71、孫悟空の語りはじめ
「どうして沙胡蝶の真珠を奪おうとしたんだ?あれはお前のものではないのだろう!」
東海竜王のさらなる叱責の声にも幽体姿の海の王は、だんまりを決め込み、口を尖らせたままだった。いつもならば、甥がすねてしまったら、東海竜王は仕方の無い甥っこだと追求をそこで止めてしまうが、今回ばかりは見逃すことが出来なかった。甥が海の王として、東海竜王の名に賭けて誓った以上、自分は東海竜王の名に賭けて、この事に関してはキチンとさせなければならない責務が東海竜王にはあったからだ。
海の王と東海竜王の膠着状態を見て、孫悟空は場が動くそうにないと察したので、自分の師である玄奘に視線を移した。
「時間がもったいないので、お師匠さんに、今から報告をしたいと思います。他の皆んなも聞いて下さい」
その場にいる皆をゆっくりと見渡した後、孫悟空は昨夜のことから順に説明を始めた。
「俺達と沙胡蝶が出会ったのは、つい昨日の夕方のことです。その時の沙胡蝶は争い事を怖がる、少し無防備な人間の子どもという印象でした。でも俺は沙胡蝶の頭に違和感を感じ、沙胡蝶の頭にある、真珠色のハゲが本当のハゲではなく、魔力がふんだんに詰め込まれた魔道具だと気づきました。それも沙胡蝶を守るためだけに稼働する、超特級品の魔道具です。昨夜の時点では、沙胡蝶を守るための呪いが掛けられていることと、真珠を無理矢理沙胡蝶から取り上げる者に、死後ももだえ苦しむ呪いが掛けられていることを俺は解析していました」
玄奘と猪八戒と沙悟浄は、その通りだと頷く。
「そして今朝、沙胡蝶は自分の素性と、東海竜王のお遣いのために旅をしているのだと、俺達に話しているときに、そこにいる鉄扇公主に攫われました」
名前を挙げられた鉄扇公主は、申し訳無さそうに黙って深く頭を下げた。
「沙胡蝶が攫われた時点で俺達は犯人は玉面公主ではないかと推測をたて、お師匠さんは八戒と沙悟浄には鉄扇公主の芭蕉扇を借りてくるようにと言い、俺には沙胡蝶の頭に乗せられた真珠の呪いの確かなことを調べてくるようにと指示を出されたので、俺達はその通りに動きました」
猪八戒と沙悟浄は続けて頷いた。
「俺は沙胡蝶の言った、海の国の王の子という言葉を頼りに海に出ました。そして俺は分身の術を駆使し、沙胡蝶に関わる全てを調べ尽くしたのです」
孫悟空は二度手間を嫌うため、ほぼ全ての海の国の民達に聞き取りを行い、海の国の竜宮の膨大な量の資料や記録簿も調べ尽くしていた。『なんで知ってるかって?簡単さ、俺は午前中にお前の国に行っただろ!俺は何回も調べるのに往復するのが本当に面倒で嫌なんだ!だから沙胡蝶のことを調べようとしたら、その親や国の事も全て調べ上げるのが、本当の面倒くさがりってもんよ!』といった先ほどの言葉は伊達や酔狂ではなかったのだ。

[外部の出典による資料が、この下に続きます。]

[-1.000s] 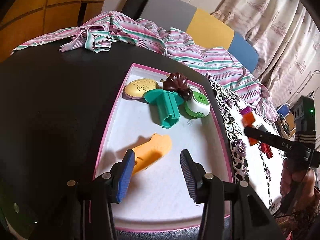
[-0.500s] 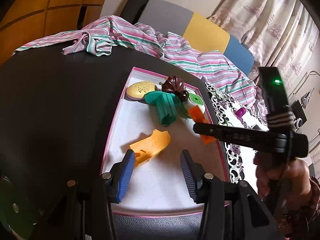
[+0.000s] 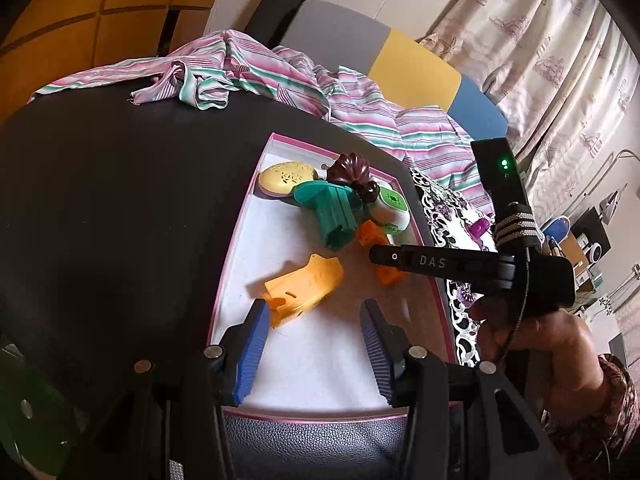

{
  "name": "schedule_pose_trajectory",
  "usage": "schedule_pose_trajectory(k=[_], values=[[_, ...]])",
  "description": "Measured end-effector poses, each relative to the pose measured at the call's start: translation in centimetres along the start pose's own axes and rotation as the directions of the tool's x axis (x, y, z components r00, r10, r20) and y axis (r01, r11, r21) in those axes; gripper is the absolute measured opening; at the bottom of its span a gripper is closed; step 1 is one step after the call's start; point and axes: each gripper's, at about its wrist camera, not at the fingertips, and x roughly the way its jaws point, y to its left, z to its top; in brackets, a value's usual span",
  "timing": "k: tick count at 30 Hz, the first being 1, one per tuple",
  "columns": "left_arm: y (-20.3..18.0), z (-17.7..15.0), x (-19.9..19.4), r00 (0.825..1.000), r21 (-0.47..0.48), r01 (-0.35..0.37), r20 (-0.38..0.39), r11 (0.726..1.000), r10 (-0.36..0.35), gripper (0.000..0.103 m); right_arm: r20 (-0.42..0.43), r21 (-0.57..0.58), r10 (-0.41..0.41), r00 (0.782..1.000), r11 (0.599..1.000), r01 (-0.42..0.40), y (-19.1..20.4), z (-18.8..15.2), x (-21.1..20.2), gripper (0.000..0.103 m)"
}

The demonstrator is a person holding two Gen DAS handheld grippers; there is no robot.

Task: Organize rigid objects
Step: 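Lower the orange cube stack into the tray and open the right tool, then move the right tool to the cloth and grasp the red cylinder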

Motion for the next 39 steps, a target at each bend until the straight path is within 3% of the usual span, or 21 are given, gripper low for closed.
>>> schedule_pose_trajectory(k=[12, 23, 36, 39], values=[[-0.1, -0.2, 0.3, 1.000, -0.009, -0.003, -0.014, 1.000, 0.003, 0.047, 0.073, -0.090, -0.029, 0.997, 0.995, 0.036, 1.7, -1.5, -2.6, 0.029], [-0.9, -0.4, 0.3, 1.000, 0.003, 0.021, -0.019, 1.000, -0.021, 0.047, 0.126, -0.084, -0.013, 0.992, 0.996, 0.024, 1.4, -2.4, -5.3, 0.036], [-4.9, -0.9, 1.1, 0.995, 0.067, 0.084, -0.060, 0.994, -0.080, 0.047, 0.155, 0.013, -0.083, 0.984, 0.997, 0.082, -4.4, -4.3, -8.7, 0.036], [-6.2, -1.4, 1.3, 0.992, 0.094, 0.104, -0.077, 0.990, -0.097, 0.047, 0.142, 0.053, -0.112, 0.984, 0.993, 0.105, -6.7, -5.1, -8.9, 0.044]])
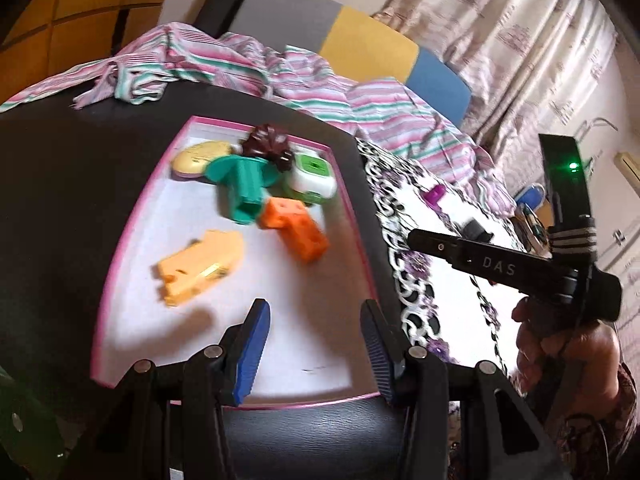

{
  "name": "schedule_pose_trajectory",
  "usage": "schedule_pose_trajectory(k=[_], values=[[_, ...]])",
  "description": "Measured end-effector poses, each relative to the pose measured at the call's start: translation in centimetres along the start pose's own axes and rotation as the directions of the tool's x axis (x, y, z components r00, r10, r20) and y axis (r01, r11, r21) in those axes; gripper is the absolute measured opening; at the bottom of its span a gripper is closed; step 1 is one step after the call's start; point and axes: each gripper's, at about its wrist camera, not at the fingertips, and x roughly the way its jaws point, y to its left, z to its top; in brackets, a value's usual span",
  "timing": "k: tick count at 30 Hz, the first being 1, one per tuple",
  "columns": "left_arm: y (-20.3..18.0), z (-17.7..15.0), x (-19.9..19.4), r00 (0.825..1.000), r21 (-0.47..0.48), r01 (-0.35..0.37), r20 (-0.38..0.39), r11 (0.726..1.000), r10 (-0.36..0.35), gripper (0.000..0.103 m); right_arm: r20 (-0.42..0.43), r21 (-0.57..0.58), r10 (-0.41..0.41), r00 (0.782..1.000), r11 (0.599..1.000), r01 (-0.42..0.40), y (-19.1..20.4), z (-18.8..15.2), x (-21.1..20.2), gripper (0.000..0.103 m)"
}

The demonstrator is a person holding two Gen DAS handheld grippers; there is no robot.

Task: Organize rigid objects
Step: 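Move the right tool to the cloth and grasp the red cylinder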

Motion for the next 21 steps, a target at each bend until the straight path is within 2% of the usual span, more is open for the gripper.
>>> schedule_pose_trajectory(k=[6, 9, 13, 17, 21], values=[[-2.7, -0.6, 1.1, 0.998, 0.056, 0.028, -0.050, 0.998, -0.025, 0.047, -0.073, 0.141, -0.032, 0.997, 0.989, 0.042, -5.8, -1.8, 1.0, 0.045], [-4.3, -0.9, 1.5, 0.997, 0.095, 0.042, -0.067, 0.995, -0.036, 0.047, -0.107, 0.247, -0.041, 0.993, 0.967, 0.067, -9.7, -2.6, 1.3, 0.045], [-5.9, -1.1, 1.9, 0.994, 0.123, 0.068, -0.089, 0.990, -0.057, 0.047, -0.103, 0.349, -0.047, 0.994, 0.934, 0.081, -14.0, -2.6, 0.8, 0.045], [-7.5, -1.5, 2.2, 0.991, 0.155, 0.090, -0.109, 0.984, -0.073, 0.047, -0.077, 0.388, -0.130, 0.988, 0.909, 0.150, -18.2, -1.7, -0.3, 0.045], [-8.6, -1.6, 2.6, 0.989, 0.175, 0.102, -0.125, 0.979, -0.081, 0.047, -0.083, 0.403, -0.236, 0.968, 0.881, 0.249, -23.1, -0.9, -1.0, 0.045]])
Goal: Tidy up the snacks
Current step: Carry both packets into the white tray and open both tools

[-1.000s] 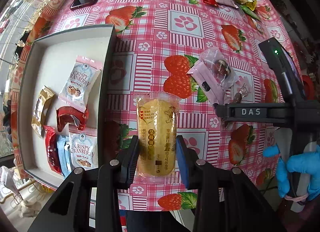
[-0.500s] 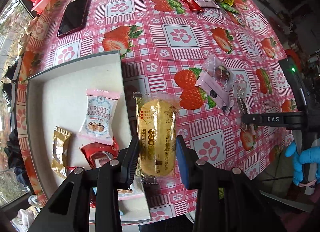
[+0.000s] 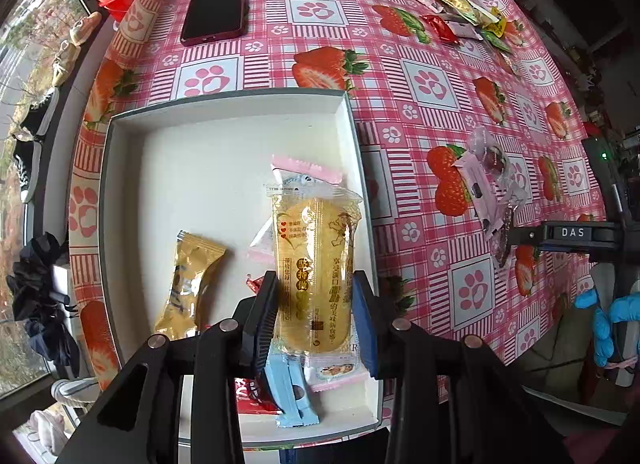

「海の王が欲しがった真珠とは、沙胡蝶が頭に乗せている、へしゃげた真珠のことです。でも神器が嘘を見抜いた通り、それは海の王の物ではありません。真珠は海の王に失恋したミス・オクト……海の魔女が自分の親友である沙胡蝶の母親、白蘭にあげたものだったのです」
そうして孫悟空は、竜宮の資料と記録簿で調べた沙胡蝶の母親である、白蘭について語り出した。